Thousands of shops and businesses across the UK have lowered their VAT rates from 17.5% to 15%.
Chancellor Alistair Darling announced the cut in his pre-Budget report in a bid to encourage consumers to spend more and boost the economy.
It is estimated the change will cost the Treasury around £12.5bn and save the average earner around £170 a year.
But retailers say it will cost £300m during the next two years to cover the expense of implementing the change.
The 2.5% cut will last until 31 December 2009.
Mr Darling had urged retailers to pass on the reduction as soon as they could and a number of major stores, including John Lewis and Tesco, implemented the change early.
DSG International, owner of Currys, PC World and Dixons.co.uk, passed on the cut in full at midnight on the day Mr Darling announced the measure.

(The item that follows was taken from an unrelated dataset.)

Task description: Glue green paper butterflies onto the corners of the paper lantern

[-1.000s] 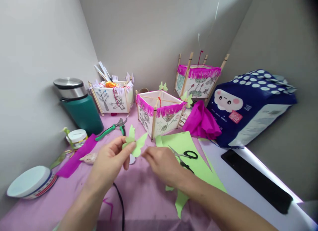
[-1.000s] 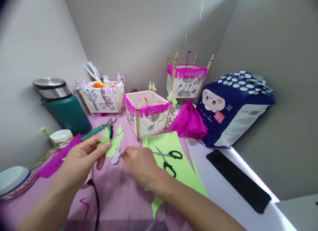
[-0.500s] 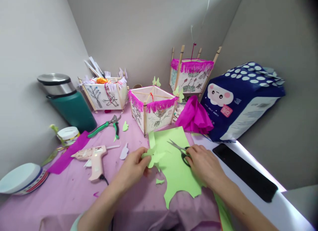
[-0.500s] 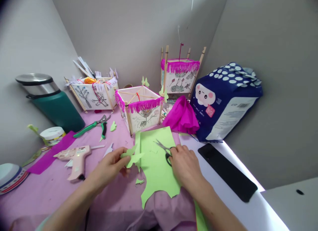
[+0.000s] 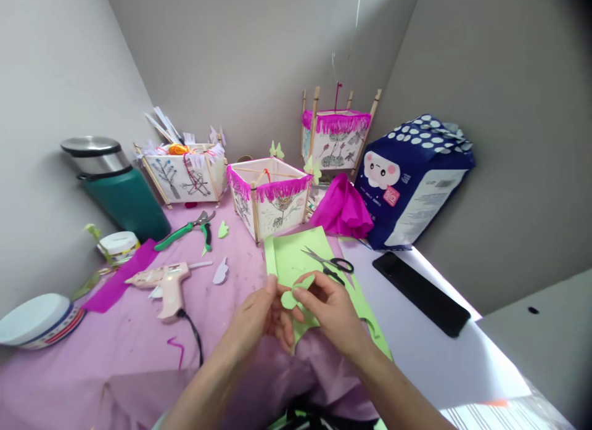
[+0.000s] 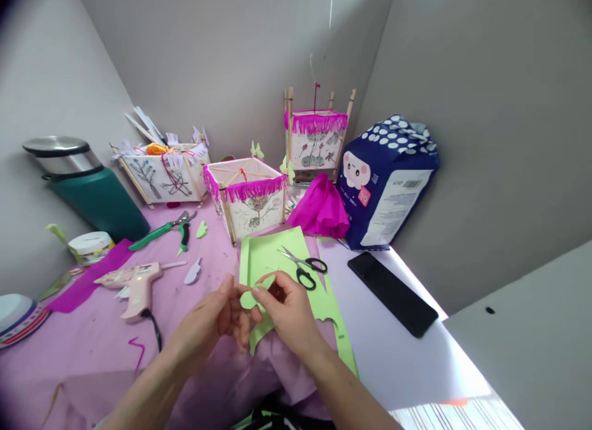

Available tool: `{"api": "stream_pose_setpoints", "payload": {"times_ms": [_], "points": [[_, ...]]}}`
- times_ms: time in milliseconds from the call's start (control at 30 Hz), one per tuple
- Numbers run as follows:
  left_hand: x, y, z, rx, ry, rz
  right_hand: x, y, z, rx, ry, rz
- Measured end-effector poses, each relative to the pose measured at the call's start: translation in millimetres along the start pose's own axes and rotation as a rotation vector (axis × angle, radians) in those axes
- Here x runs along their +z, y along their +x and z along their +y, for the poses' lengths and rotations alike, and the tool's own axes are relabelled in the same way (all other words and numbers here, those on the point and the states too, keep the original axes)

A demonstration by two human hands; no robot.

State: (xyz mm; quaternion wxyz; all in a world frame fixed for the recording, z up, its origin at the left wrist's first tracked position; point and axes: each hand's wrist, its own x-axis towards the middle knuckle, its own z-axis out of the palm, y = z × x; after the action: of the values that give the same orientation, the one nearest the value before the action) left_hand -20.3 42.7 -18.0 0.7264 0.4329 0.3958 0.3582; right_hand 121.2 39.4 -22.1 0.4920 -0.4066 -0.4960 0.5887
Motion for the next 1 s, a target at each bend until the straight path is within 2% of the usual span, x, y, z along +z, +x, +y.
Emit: {"api": "stream_pose_setpoints", "payload": {"times_ms": [133,267,400,533,633,700,833,1000], "points": [[-7.1,-5,1,0.081,0.209,0.137,-3,-3,4,-0.067,-0.204,0.084],[-17.0,-5,1,0.119,0.129,0.261,-3,-6,11,-0.251,-0.759,0.197],[-25.9,-4,-3,0.124,0.078,0.301,12,4,20,-0.326,-1.323,0.157],[-31.0,-1,-9,0.142,0.025,0.375,21,21,28,-0.36,-1.616,0.076],[-33.8,2,-13,0.133,-0.027,0.431,13,27,32,-0.475,-1.685,0.015],[-35.1,4,-15,0.127,-0.039,0.451,3,26,33,-0.527,-1.684,0.028],[-34.5,8,-17,0.12,-0.011,0.46,-22,10,28,-0.617,-1.578,0.056],[-27.9,7,-9,0.188,0.103,0.459,-38,-15,26,-0.783,-1.488,-0.025]]}}
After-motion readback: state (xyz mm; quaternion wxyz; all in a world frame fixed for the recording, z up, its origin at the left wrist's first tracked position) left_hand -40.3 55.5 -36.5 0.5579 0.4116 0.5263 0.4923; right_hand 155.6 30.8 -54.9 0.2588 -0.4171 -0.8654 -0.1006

BBC business correspondent Joe Lynam said that with many retailers already slashing prices to lure shoppers in the run-up to Christmas, a small reduction in price tags may not have the desired impact.
He said: "Just as banks were slow to pass on interest rate cuts, retailers might be unwilling or unable to pass on VAT cuts."
Richard Dodd, from the British Retail Consortium (BRC), said although VAT had been reduced by 2.5%, the impact on prices would be an actual reduction of 2.1%.
HOW VAT CUT AFFECTS PRICES
Mars bar - down 1p
JVC LCD television - down £12.77
Levi's jeans - down £1.49
Next suit jacket - down £3
Ford Focus - down £322
He said: "Most retailers, especially major retailers, will be passing this reduction on, but I think they won't necessarily all be taking the 2.1% off the price.
"Some will concentrate the reduction in a more targeted way, reducing certain items by more.
"Some may also reduce the price at the till, rather than reducing the price displayed on the shelves."
Last week, his colleague, the BRC's director general Stephen Robertson told the BBC: "Shops will cope, but implementing a new VAT rate in just a week will be exceptionally difficult for customers and retailers at their busiest time of year.
"I don't think it do a great deal in terms of producing extra sales for our business
"IT system changes and replacing shelf labels and stickering-over prices on packs will be a mammoth and costly task.
"Small retailers will find all this particularly difficult to accommodate."
The Department for Business Enterprise & Regulatory Reform's code of practice allows companies to pass on the reduction at the till for two weeks into December - and it is believed that many smaller firms will take advantage of this.
The Treasury said that the cheaper products are part of a package of measures which, taken together, should boost the economy.
Our correspondent said: "But with the budget deficits set to reach £118bn next year, these VAT cuts might prove to be a very expensive gamble."